[Source records]

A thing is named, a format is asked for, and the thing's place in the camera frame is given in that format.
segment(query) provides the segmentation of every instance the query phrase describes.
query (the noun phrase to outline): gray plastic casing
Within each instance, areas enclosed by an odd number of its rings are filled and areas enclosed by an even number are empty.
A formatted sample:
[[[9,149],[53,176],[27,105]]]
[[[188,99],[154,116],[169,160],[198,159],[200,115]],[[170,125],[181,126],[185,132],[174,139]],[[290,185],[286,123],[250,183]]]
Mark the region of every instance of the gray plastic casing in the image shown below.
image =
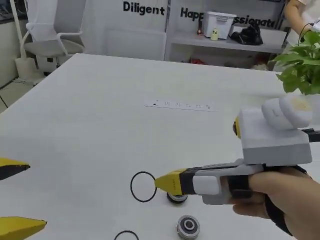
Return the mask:
[[[262,164],[246,165],[242,158],[231,163],[213,164],[203,166],[198,170],[196,176],[215,176],[217,177],[220,191],[217,195],[201,195],[202,201],[207,205],[224,205],[231,199],[228,186],[222,186],[220,177],[223,176],[240,176],[240,175],[252,175],[264,171]]]

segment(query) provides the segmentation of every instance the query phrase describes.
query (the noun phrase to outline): rubber ring
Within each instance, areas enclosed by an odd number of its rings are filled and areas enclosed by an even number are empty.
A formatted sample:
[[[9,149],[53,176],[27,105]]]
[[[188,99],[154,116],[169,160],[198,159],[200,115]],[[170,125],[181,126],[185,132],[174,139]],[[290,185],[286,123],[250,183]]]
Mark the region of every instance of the rubber ring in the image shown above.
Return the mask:
[[[150,177],[152,177],[154,181],[156,180],[156,178],[155,178],[150,172],[140,171],[140,172],[137,172],[137,173],[132,177],[132,179],[131,179],[131,182],[130,182],[130,191],[131,191],[132,196],[134,197],[135,200],[137,200],[137,201],[140,202],[140,203],[147,203],[147,202],[150,202],[150,201],[156,196],[156,193],[157,193],[157,189],[158,189],[158,188],[156,187],[156,188],[154,189],[153,195],[152,195],[149,199],[147,199],[147,200],[141,200],[141,199],[137,198],[136,195],[134,194],[134,191],[132,190],[132,183],[134,182],[135,177],[138,176],[139,174],[147,174],[147,175],[149,175]]]
[[[137,235],[134,231],[130,231],[130,230],[124,230],[124,231],[119,232],[119,233],[115,236],[114,240],[116,240],[121,234],[132,234],[132,235],[135,236],[136,240],[139,240],[138,235]]]

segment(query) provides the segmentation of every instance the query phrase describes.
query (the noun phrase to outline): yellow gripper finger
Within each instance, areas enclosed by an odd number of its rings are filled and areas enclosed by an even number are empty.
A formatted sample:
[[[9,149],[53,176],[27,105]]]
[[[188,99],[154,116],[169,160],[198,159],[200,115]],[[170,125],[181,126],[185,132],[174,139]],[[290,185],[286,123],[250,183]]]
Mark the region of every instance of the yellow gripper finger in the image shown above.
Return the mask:
[[[29,168],[30,165],[26,162],[0,157],[0,181],[21,173]]]
[[[184,168],[157,178],[154,185],[171,195],[194,195],[193,177],[200,167]]]
[[[24,240],[45,228],[47,222],[24,217],[0,217],[0,240]]]

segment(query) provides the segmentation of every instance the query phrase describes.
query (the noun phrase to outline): hand
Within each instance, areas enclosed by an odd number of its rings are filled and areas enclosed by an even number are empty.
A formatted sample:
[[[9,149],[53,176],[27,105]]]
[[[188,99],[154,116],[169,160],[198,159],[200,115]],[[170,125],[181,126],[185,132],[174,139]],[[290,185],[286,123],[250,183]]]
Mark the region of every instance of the hand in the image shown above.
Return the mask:
[[[319,183],[292,167],[284,167],[281,172],[250,176],[249,185],[255,192],[252,198],[231,200],[235,213],[269,219],[264,204],[264,194],[267,194],[284,212],[286,226],[296,239],[320,239]]]

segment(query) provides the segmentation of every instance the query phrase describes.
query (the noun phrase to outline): metal bearing
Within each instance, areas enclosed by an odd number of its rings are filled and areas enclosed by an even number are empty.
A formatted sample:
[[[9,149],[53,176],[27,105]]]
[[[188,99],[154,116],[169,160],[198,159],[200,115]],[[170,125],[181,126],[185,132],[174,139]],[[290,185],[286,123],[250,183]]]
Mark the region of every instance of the metal bearing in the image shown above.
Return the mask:
[[[180,217],[176,231],[185,240],[196,239],[200,233],[200,224],[194,216],[184,215]]]
[[[173,204],[183,204],[187,200],[188,195],[171,195],[167,192],[166,197]]]

### Description of the task
From the first line to the last, copy the records exactly and skip the pictures.

### Expected output
A thing is named, a format is asked for, and the thing's place in the camera frame is given in that format.
segment(query) provides the segmentation of every instance the query phrase describes.
query (the noun phrase to outline): gray plastic casing
Within each instance, areas enclosed by an odd number of its rings are filled and areas enclosed by an even number are empty.
A formatted sample:
[[[9,149],[53,176],[27,105]]]
[[[188,99],[154,116],[169,160],[198,159],[200,115]],[[170,125],[181,126],[185,132],[174,139]],[[290,185],[286,123],[250,183]]]
Mark the region of every instance of the gray plastic casing in the image shown below.
image =
Return the mask:
[[[262,164],[246,165],[242,158],[231,163],[213,164],[203,166],[198,170],[196,176],[215,176],[217,177],[220,191],[217,195],[201,195],[202,201],[207,205],[224,205],[231,199],[228,186],[222,186],[220,177],[223,176],[240,176],[240,175],[252,175],[264,171]]]

segment(query) provides the segmentation of every instance the query phrase describes.
query (the noun phrase to outline): rubber ring
Within each instance, areas enclosed by an odd number of its rings are filled and areas enclosed by an even number are empty.
A formatted sample:
[[[9,149],[53,176],[27,105]]]
[[[188,99],[154,116],[169,160],[198,159],[200,115]],[[170,125],[181,126],[185,132],[174,139]],[[290,185],[286,123],[250,183]]]
Mark the region of every instance of the rubber ring in the image shown above.
Return the mask:
[[[150,177],[152,177],[154,181],[156,180],[156,178],[155,178],[150,172],[140,171],[140,172],[137,172],[137,173],[132,177],[132,179],[131,179],[131,182],[130,182],[130,191],[131,191],[132,196],[134,197],[135,200],[137,200],[137,201],[140,202],[140,203],[147,203],[147,202],[150,202],[150,201],[156,196],[156,193],[157,193],[157,189],[158,189],[158,188],[156,187],[156,188],[154,189],[153,195],[152,195],[149,199],[147,199],[147,200],[141,200],[141,199],[137,198],[136,195],[134,194],[134,191],[132,190],[132,183],[134,182],[135,177],[138,176],[139,174],[147,174],[147,175],[149,175]]]
[[[137,235],[134,231],[130,231],[130,230],[124,230],[124,231],[119,232],[119,233],[115,236],[114,240],[116,240],[121,234],[132,234],[132,235],[135,236],[136,240],[139,240],[138,235]]]

segment(query) provides the segmentation of every instance the query phrase describes.
query (the noun phrase to outline): yellow gripper finger
Within each instance, areas enclosed by an odd number of its rings are filled and areas enclosed by an even number are empty.
A formatted sample:
[[[9,149],[53,176],[27,105]]]
[[[188,99],[154,116],[169,160],[198,159],[200,115]],[[170,125],[181,126],[185,132],[174,139]],[[290,185],[286,123],[250,183]]]
Mark the region of every instance of the yellow gripper finger in the image shown above.
Return the mask:
[[[29,168],[30,165],[26,162],[0,157],[0,181],[21,173]]]
[[[184,168],[157,178],[154,185],[171,195],[194,195],[193,177],[200,167]]]
[[[24,240],[45,228],[47,222],[24,217],[0,217],[0,240]]]

segment(query) provides the segmentation of every instance the query phrase describes.
query (the noun phrase to outline): hand
Within each instance, areas enclosed by an odd number of its rings are filled and areas enclosed by an even number are empty.
A formatted sample:
[[[9,149],[53,176],[27,105]]]
[[[188,99],[154,116],[169,160],[198,159],[200,115]],[[170,125],[181,126],[185,132],[174,139]],[[290,185],[286,123],[250,183]]]
Mark the region of every instance of the hand in the image shown above.
Return the mask:
[[[319,183],[292,167],[284,167],[281,172],[250,176],[249,185],[255,192],[252,198],[231,200],[235,213],[269,219],[264,204],[264,194],[267,194],[284,212],[286,226],[296,239],[320,239]]]

segment(query) provides the segmentation of every instance the query phrase describes.
query (the noun phrase to outline): metal bearing
Within each instance, areas enclosed by an odd number of its rings are filled and areas enclosed by an even number are empty.
A formatted sample:
[[[9,149],[53,176],[27,105]]]
[[[188,99],[154,116],[169,160],[198,159],[200,115]],[[170,125],[181,126],[185,132],[174,139]],[[290,185],[286,123],[250,183]]]
Mark the region of every instance of the metal bearing in the image shown above.
Return the mask:
[[[180,217],[176,231],[185,240],[196,239],[200,233],[200,224],[194,216],[184,215]]]
[[[173,204],[183,204],[187,200],[188,195],[171,195],[167,192],[166,197]]]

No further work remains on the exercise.